In the following sequence:
1) of_platform_depopulate()
2) of_overlay_remove()

During the step 1, devices are destroyed and devlinks are removed.
During the step 2, OF nodes are destroyed but
__of_changeset_entry_destroy() can raise warnings related to missing
of_node_put():
ERROR: memory leak, expected refcount 1 instead of 2 ...
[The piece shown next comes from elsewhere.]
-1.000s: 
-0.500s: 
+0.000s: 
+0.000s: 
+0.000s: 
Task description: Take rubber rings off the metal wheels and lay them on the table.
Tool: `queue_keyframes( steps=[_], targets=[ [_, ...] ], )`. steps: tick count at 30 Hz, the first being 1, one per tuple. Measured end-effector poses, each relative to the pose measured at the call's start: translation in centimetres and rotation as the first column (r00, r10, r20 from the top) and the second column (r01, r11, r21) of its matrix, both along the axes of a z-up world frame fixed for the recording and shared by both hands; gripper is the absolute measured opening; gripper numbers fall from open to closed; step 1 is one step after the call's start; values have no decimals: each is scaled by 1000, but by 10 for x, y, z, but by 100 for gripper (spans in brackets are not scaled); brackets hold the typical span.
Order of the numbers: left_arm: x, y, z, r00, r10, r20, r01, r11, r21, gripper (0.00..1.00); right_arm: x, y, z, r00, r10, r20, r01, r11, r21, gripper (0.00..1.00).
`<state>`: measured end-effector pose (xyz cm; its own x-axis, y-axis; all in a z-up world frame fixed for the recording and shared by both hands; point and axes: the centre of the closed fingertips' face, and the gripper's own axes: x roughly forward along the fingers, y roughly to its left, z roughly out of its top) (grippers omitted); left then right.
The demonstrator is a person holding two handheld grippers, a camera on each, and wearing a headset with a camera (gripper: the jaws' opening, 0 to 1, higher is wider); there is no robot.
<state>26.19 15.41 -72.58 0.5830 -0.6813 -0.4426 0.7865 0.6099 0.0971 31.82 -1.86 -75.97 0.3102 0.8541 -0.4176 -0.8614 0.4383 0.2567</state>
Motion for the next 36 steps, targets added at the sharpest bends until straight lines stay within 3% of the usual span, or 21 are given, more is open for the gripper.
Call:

Indeed, during the devlink removals performed at step 1, the removal
itself releasing the device (and the attached of_node) is done by a job
queued in a workqueue and so, it is done asynchronously with respect to
function calls.
When the warning is present, of_node_put() will be called but wrongly
too late from the workqueue job.

In order to be sure that any ongoing devlink removals are done before
the of_node destruction, synchronize the of_overlay_remove() with the
devlink removals.

Signed-off-by: Herve Codina <herve.codina@xxxxxxxxxxx>
---
drivers/of/overlay.c | 6 ++++++
1 file changed, 6 insertions(+)

diff --git a/drivers/of/overlay.c b/drivers/of/overlay.c
index a9a292d6d59b..5c5f808b163e 100644
--- a/drivers/of/overlay.c
+++ b/drivers/of/overlay.c
@@ -1202,6 +1202,12 @@ int of_overlay_remove(int *ovcs_id)
goto out;
}

+ /*
+ * Wait for any ongoing device link removals before removing some of
+ * nodes
+ */
+ device_link_wait_removal();
+
mutex_lock(&of_mutex);

ovcs = idr_find(&ovcs_idr, *ovcs_id);
--
2.42.0